#### [EXERCISE GOAL]
Below are the entries; give again exactly the lines from the one mentioning "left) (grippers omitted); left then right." through the one mentioning "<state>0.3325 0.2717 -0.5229", inclusive.

#### [PROVIDED MATERIAL]

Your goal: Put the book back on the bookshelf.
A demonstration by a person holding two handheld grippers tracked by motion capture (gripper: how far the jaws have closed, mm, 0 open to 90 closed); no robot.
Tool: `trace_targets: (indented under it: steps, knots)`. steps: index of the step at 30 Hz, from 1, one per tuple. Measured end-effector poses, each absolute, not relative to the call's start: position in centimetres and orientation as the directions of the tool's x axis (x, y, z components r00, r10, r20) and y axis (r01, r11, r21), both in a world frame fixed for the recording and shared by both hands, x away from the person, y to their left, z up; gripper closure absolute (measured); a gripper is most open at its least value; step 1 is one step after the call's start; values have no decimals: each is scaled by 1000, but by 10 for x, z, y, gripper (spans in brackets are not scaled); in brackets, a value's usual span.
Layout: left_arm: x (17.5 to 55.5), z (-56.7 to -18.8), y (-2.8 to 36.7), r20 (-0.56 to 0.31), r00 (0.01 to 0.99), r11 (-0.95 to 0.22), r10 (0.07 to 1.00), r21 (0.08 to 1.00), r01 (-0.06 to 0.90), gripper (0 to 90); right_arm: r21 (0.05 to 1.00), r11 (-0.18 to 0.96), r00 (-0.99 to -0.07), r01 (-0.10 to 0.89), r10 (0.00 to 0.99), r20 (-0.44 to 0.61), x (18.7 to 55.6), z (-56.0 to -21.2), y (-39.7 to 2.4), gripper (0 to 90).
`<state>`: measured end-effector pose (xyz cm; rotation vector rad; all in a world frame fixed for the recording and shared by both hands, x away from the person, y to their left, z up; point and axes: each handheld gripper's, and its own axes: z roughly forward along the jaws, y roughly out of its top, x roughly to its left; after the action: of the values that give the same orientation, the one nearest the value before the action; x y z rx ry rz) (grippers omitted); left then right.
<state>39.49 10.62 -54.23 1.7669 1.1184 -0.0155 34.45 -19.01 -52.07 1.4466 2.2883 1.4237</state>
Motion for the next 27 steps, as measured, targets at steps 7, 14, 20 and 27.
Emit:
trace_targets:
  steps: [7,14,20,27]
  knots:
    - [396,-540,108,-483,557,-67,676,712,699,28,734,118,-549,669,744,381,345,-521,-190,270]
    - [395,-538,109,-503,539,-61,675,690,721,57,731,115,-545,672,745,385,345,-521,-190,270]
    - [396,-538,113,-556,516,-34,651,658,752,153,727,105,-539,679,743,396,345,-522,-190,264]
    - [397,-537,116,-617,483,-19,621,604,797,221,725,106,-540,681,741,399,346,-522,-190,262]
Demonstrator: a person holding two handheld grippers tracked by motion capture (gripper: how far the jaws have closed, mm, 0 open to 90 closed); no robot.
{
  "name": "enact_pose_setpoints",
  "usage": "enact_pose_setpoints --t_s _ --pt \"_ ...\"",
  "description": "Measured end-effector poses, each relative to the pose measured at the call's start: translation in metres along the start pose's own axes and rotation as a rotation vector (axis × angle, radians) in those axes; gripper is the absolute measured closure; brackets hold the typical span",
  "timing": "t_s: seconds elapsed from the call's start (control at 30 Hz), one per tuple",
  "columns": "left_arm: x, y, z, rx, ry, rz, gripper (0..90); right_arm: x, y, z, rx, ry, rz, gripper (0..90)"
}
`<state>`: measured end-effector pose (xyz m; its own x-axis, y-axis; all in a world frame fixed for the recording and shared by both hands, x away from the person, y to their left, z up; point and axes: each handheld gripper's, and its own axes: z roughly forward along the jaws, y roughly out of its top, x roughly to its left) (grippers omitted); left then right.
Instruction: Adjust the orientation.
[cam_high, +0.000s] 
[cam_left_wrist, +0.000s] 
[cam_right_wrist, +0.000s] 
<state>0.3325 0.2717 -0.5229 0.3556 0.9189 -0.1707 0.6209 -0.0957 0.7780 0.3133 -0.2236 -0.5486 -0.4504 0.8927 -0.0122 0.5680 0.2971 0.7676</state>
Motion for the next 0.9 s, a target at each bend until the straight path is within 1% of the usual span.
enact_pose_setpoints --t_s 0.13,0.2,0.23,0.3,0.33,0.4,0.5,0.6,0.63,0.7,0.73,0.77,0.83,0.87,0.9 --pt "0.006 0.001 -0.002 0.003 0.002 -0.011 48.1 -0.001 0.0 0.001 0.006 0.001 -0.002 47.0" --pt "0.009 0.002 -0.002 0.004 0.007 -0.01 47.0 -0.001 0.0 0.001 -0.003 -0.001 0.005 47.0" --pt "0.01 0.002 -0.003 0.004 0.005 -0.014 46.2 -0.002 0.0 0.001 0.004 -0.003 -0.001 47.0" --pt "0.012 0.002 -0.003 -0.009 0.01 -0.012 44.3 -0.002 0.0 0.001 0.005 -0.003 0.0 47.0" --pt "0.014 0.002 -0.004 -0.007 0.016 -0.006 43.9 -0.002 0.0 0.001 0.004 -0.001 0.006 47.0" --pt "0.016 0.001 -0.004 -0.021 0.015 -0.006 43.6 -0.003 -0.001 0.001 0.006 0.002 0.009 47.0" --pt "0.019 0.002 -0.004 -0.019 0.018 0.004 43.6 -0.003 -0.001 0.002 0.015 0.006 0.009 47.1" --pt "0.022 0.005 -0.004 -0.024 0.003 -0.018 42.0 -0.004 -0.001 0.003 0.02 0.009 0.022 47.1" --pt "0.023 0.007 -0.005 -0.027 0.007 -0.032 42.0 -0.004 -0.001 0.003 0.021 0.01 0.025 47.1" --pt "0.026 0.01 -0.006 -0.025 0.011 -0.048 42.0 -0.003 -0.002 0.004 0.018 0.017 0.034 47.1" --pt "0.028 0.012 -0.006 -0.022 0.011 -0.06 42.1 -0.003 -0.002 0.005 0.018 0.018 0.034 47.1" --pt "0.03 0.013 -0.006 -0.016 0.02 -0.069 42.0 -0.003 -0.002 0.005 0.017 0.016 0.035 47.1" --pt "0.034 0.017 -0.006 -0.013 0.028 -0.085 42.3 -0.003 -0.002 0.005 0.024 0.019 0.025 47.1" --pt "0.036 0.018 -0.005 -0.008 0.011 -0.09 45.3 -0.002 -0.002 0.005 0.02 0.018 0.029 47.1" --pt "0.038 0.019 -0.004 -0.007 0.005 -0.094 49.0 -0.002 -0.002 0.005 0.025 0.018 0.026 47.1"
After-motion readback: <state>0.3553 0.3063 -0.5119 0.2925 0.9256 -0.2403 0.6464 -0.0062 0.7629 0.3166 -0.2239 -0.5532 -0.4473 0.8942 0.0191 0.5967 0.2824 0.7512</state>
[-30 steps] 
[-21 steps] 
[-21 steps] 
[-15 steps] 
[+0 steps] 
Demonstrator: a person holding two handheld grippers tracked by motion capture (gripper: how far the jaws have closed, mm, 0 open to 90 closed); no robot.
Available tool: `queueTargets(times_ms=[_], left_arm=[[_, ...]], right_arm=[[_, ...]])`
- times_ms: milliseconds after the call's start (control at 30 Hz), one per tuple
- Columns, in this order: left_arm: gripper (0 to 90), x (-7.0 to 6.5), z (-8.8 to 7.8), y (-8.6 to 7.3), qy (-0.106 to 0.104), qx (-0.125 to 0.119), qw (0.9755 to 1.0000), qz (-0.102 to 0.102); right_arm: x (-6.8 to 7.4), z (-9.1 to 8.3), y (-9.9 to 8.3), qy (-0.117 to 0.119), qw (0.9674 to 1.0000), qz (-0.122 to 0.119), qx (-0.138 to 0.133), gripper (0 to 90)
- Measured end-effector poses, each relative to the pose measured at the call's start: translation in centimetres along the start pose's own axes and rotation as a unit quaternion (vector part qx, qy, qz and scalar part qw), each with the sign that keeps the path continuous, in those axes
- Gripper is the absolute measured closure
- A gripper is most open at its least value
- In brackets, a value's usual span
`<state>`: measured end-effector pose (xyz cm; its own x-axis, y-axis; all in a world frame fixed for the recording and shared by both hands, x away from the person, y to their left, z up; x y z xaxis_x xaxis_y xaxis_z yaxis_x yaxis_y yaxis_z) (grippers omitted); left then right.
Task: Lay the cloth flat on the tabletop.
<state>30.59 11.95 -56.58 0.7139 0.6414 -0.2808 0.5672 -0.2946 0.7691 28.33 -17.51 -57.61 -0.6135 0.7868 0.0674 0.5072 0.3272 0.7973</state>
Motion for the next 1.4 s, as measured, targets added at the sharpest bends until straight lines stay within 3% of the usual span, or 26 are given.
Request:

#### [ANSWER TO THIS PROBLEM]
`<state>`: measured end-effector pose (xyz m; its own x-axis, y-axis; all in a world frame fixed for the recording and shared by both hands, x away from the person, y to their left, z up; point and axes: each handheld gripper's, and its own axes: z roughly forward along the jaws, y roughly out of its top, x roughly to its left) (grippers omitted); left then right.
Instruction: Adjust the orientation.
[cam_high, +0.000s] 
[cam_left_wrist, +0.000s] 
[cam_right_wrist, +0.000s] 
<state>0.3325 0.2717 -0.5229 0.3556 0.9189 -0.1707 0.6209 -0.0957 0.7780 0.3133 -0.2236 -0.5486 -0.4504 0.8927 -0.0122 0.5680 0.2971 0.7676</state>

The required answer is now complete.